L'appareil tant attendu se montra, un peu plus tôt que prévu, et vint se poser exactement où cela avait été convenu. A la minute même, la mélodie des orchestres, le son des clairons, la voix des chanteurs, les formules de bienvenue criées par les choeurs d'écoliers, résonnèrent dans une cacophonie fantastique, que parvenait à peine à couvrir le long vagissement des conques sacrées. Les danseuses se mirent en mouvement sur place, pendant que ministres et généraux s'avançaient solennellement. La porte de l'appareil s'ouvrit, et des jeunes filles vêtues de soie avançèrent l'échelle dorée et fleurie. Au même moment, et en moins de temps qu'il n'en faut pour le dire, le battement des pales d'un hélicoptère se fit entendre à grand fracas dans l'air. Une demi-douzaine de GI giclèrent de l'avion sur la scène, en éventail devant l'échelle, bousculant les écoliers et les danseuses, l'arme automatique pointée droit devant, les jambes écartées, le regard fixe. En quelques secondes, porté par deux géants, le vice-président des Etats-Unis fut expulsé du jet et introduit dans l'hélicoptère qui décolla aussitôt (pour atterrir sur le toit de l'ambassade américaine), dans un tourbillon de poussière mélangée aux pétales de fleurs et aux drapeaux de papier, abandonnant sur place ministres, généraux, brahmanes, danseurs et musiciens..."
Conscient d'avoir atteint la limite du droit de citation de ce texte, j'arrêterai ici de vous en parler. La période de captivité de François Bizot chez les Khmers rouges commença par son arrestation lors d'une embuscade dans la région d'Oudong en octobre 1971. Octobre au Cambodge, c'est encore, un peu comme en France, la saison des pluies, des rizières inondées, miroitantes sous les nuées.
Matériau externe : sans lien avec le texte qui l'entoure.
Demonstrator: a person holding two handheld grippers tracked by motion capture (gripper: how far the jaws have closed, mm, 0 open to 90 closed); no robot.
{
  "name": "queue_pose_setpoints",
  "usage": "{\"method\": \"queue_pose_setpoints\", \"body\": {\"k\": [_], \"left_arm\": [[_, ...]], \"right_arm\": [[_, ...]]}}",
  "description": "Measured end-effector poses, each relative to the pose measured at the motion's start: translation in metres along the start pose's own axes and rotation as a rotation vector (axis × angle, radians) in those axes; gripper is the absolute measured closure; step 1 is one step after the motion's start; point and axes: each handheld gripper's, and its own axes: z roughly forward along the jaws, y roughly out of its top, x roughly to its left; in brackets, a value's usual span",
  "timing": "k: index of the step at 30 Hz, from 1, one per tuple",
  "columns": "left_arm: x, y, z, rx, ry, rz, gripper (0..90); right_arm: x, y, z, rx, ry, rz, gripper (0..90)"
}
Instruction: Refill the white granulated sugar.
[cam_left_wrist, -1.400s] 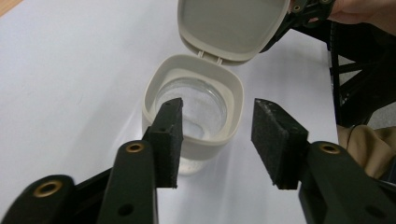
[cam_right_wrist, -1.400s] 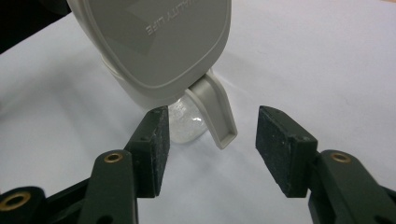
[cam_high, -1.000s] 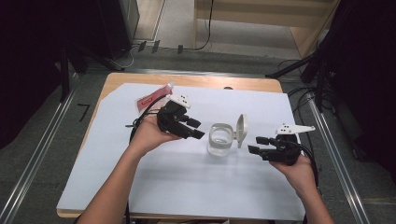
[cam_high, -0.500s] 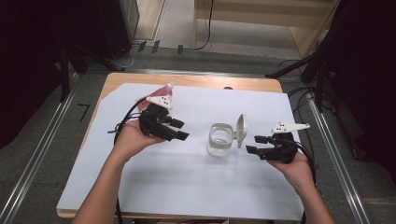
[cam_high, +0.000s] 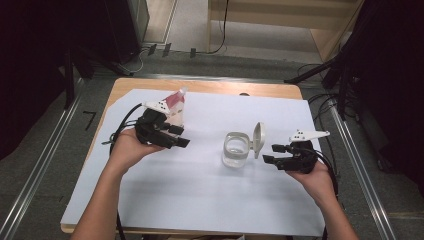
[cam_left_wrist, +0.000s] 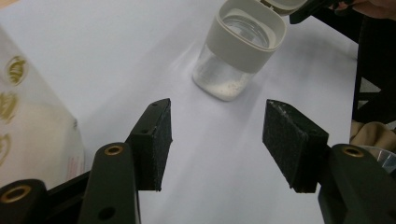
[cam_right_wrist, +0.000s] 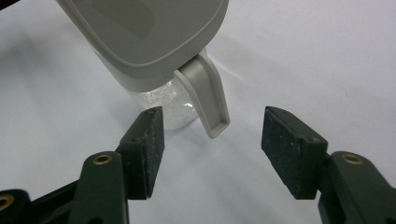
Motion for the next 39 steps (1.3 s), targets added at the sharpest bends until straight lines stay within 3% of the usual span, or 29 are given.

Ce livre, qui fait une place importante au récit de cette captivité, sera donc votre "livre d'octobre" comme il y a eu un livre de septembre (
L'Otage de Claudel) et un livre d'août (
Benito Cereno de Melville). Octobre, mois des révolutions, comme l'est l'autre mois de Vénus, le joli moi de mai. Vénus est la Madonne des révolutions.
En étant venu ainsi à vous évoquer cette déesse, et dans le souci de me relier à vous chers amis, je vous laisse à présent continuer de conférer sur le slip.